I've run DISOPRED on all of the carbonylation-related UniProt IDs. But, to make a DISOPRED input file for Chimera, you need have DISOPRED results specific for certain structures. That means we need Sequence-Structure mapping (DISOPRED raw output is in Site by Sequence space, Chimera input needs to be in Site by Structure space)

So:

Sequence-Structure Mapping

I started running the sequence-structure mapping on all ~2K carbonylation-related structures. My progress is located at /home/julian/Dropbox (HMS)/Protein_Oxidation/Feature_Engineering/Sequence_Structure_Mapping/05_05_2020. You can see in output_maps/individual that I got through around half of them.

I also noticed that, as-is, my "Sequence-Structure Mapping" pipeline only outputs alignment maps after aligning everything. Rookie mistake. So, I messily pasted together /home/julian/Dropbox (HMS)/Protein_Oxidation/Feature_Engineering/Sequence_Structure_Mapping/scripts/ssm_core_indiv.py (modifying the original ssm_core.py) so that it would spit out mappings as it went. But that's probably why the runtime is so much longer this time.

findsitemetal

I've run findsite metal on the 371 fragments that I identified in the 05_04_2020 notes (and in the Human CSdata excel spreadsheet), but not on all ~2K protein oxidation related structures. So, those still need to be run following the instructions in these docs.

The raw output of the ones that I have already run are located at /n/groups/drad/julian/findsite/output.
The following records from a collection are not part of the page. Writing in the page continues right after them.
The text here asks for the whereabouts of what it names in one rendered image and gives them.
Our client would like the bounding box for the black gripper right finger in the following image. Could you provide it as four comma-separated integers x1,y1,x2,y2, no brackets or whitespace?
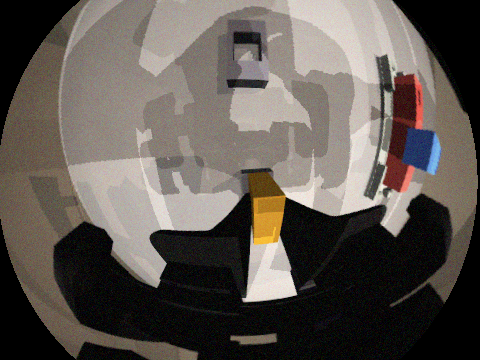
279,199,387,291

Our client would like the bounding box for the orange-yellow block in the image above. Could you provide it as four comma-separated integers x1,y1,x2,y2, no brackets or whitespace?
248,172,287,244

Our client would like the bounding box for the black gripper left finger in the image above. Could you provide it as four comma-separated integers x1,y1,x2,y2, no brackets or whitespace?
149,192,252,299

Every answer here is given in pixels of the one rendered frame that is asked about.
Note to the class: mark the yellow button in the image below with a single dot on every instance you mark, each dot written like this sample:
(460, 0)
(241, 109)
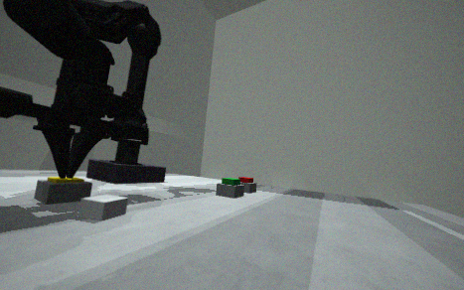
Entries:
(56, 190)

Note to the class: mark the green button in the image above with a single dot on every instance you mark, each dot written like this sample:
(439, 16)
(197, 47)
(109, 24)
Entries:
(230, 188)

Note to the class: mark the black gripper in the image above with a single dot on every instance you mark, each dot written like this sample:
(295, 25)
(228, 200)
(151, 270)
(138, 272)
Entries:
(55, 121)

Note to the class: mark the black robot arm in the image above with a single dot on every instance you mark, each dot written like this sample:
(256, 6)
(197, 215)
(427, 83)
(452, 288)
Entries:
(72, 30)
uniprot metal, and integrating findsite and uniprot

The big hiccup here is that merging findsitemetal (in Site by Structure space) and uniprot metal (in Site by Sequence space) would require the Sequence-Structure mapping, which I didn't have time to finish running.

SPPIDER

I hadn't run all ~2k fragments through SPPIDER, so I started submitting those last night. The submissions then hit a snag and I re-started them around 9AM this morning. I haven't gotten all of the output files via email, yet. I may remember to go download them in a few weeks but, if not, feel free to email me and I can download and send them your way. Or, feel free to re-run them.

I did create a proper Chimera input file for the 371 structures that I picked out, though. That's at /home/julian/Dropbox (HMS)/Protein_Oxidation/Feature_Engineering/SPPIDER/SPPIDER_pared_05052020. It's not perfect though--I think the Sequence-Structure mapping for a few of the experimentally-derived PDB files need to be dealt with manually. See my notes in 05/04/2020 or in SPPIDER if/when you want to read more.

Feature formatting

After looking at the output features from the 275 structures I ran last night, I noticed that I hadn't left behind a good script to turn those features into the nice format that the machine learning script expects. So, I whipped together a quick script for that (found in this repo, or at /Dropbox (HMS)/Protein_Oxidation/Feature_Engineering/Chimera_Features/Formatting).

All done!

Okay, I think I covered everything! Thanks for reading, and please feel free to reach out.